隼人族とクマソ族とが同じ部族か異なる部族かは定かではありません。隼人族はクマソ族が中央政権に組み込まれた後の呼称だという説もあります。またクマソ族は大陸系の高麗系、白人系、隼人族は南方系の部族だと言う説もあります。いずれにしろこの部族についてはまだ多くの謎が残されています。クマソ族についての文献的な資料もなく、神話的な世界の中に放置されているようです。一方隼人族については、「記紀」の中に登場してくるので、日本史の教科書でも登場します。つまり720年、朝廷に対して大規模な反乱を起こします。朝廷から大伴旅人を大将とする軍が派遣され鎮圧されます。隼人塚はそのとき斬首された隼人族の首塚として言い伝えられてきました。隼人族は、それ以前の早い段階から神武天皇の東征説の説話の中に登場してくるように、天皇家との繋がりが深い一族で、近衛としていち早く朝廷に組み込まれていきますが、大隅の隼人は中央政府に最後まで抵抗します。この隼人塚、実は隼人族の人々の墓ではなく、実はその逆で朝廷側の関係者の供養塔あたりではないかと主張する人もいます。

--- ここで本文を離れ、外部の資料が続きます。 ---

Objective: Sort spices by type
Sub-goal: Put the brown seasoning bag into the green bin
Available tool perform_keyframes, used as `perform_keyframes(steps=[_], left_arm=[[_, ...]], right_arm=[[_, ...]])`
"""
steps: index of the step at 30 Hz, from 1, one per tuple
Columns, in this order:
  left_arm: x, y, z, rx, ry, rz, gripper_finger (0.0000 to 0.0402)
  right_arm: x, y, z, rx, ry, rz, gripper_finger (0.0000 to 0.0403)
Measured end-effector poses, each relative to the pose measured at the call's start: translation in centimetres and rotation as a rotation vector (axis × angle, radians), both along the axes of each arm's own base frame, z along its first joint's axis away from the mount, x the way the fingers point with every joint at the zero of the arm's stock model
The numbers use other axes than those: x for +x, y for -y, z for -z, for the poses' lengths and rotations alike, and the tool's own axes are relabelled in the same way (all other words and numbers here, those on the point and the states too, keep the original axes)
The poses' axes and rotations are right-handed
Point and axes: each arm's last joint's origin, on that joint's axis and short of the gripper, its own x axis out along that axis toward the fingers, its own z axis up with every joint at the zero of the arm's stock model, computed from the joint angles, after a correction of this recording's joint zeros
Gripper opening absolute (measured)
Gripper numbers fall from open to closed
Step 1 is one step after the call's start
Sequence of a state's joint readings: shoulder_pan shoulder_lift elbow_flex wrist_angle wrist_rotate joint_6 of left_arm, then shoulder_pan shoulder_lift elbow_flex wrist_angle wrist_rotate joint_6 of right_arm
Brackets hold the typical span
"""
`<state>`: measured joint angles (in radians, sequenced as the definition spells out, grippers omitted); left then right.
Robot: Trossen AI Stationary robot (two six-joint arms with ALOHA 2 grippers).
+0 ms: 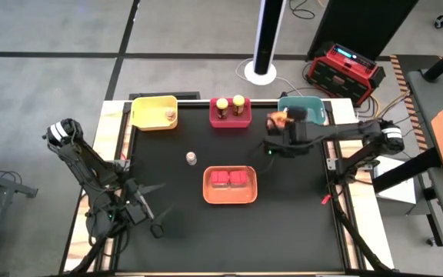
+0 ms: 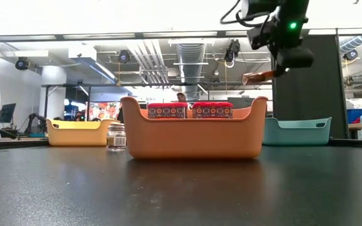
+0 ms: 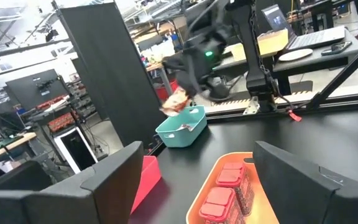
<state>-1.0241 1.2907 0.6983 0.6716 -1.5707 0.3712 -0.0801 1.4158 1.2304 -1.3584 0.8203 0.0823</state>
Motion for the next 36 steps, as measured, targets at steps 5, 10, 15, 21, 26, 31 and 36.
perform_keyframes(steps=[5, 10, 15, 21, 26, 31, 36], left_arm=[[0.0, 0.0, 0.0, 0.000, 0.000, -0.001, 0.0287], [0.0, 0.0, 0.0, -0.005, 0.003, -0.001, 0.0287], [0.4, -0.3, 0.0, -0.032, 0.021, -0.004, 0.0287], [1.9, -0.7, 0.8, -0.048, 0.015, 0.167, 0.0287], [2.9, -1.4, 1.0, -0.061, 0.010, 0.169, 0.0287], [3.4, -2.0, 1.1, -0.051, 0.003, 0.130, 0.0287], [3.6, -2.2, 1.2, -0.046, -0.002, 0.118, 0.0287]], right_arm=[[-1.4, 4.1, 0.0, -0.025, 0.026, 0.232, 0.0012], [-3.5, 8.5, 0.6, 0.072, 0.048, 0.508, 0.0012], [-5.7, 12.1, 2.6, 0.239, -0.073, 0.772, 0.0012], [-5.9, 14.8, 6.0, 0.328, -0.244, 0.858, 0.0012], [-4.9, 15.8, 7.4, 0.367, -0.315, 0.821, 0.0012], [-4.1, 16.6, 7.5, 0.404, -0.354, 0.751, 0.0012], [-3.7, 17.0, 7.5, 0.444, -0.393, 0.679, 0.0012]])
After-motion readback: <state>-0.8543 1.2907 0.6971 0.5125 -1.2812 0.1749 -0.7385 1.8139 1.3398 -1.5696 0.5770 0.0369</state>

 隼人塚は隼人駅の近くに、クマソ穴は妙見温泉群の山の中にあります。クマソに関する史跡は、このクマソ穴くらいしか現在はないようです。あと地名にその痕跡が残されているだけです。この地域は、現在の行政区では姶良郡隼人町、国分市と呼ばれていますが、江戸時代以前は桑原郡、明治時代から昭和初期にかけては、西襲山村、東襲山村とも呼ばれていて、熊襲の「襲」が使われていました。また現在でも大隅地方には「曽於郡」がありますし、熊本県にかけては、「球磨」の地名も関係があるのではといわれています。

現在、熊襲穴と呼ばれるものは、この洞窟だけが知られていますが、実はこの近くに、もともと熊襲穴と呼ばれてきたものが、妙見川沿いにあると、このあたりの古老の話。場所は教えてもらいましたので、そのうち機会があれば洞窟探しに挑戦してみたいと思います。
昔からの伝承を受け継いできた人々がなくなっていくと伴に、歴史はますます一部の姿しか残さなくなるわけです。伝承を受け継ぐことのいかに大切なことかの一例でもあります。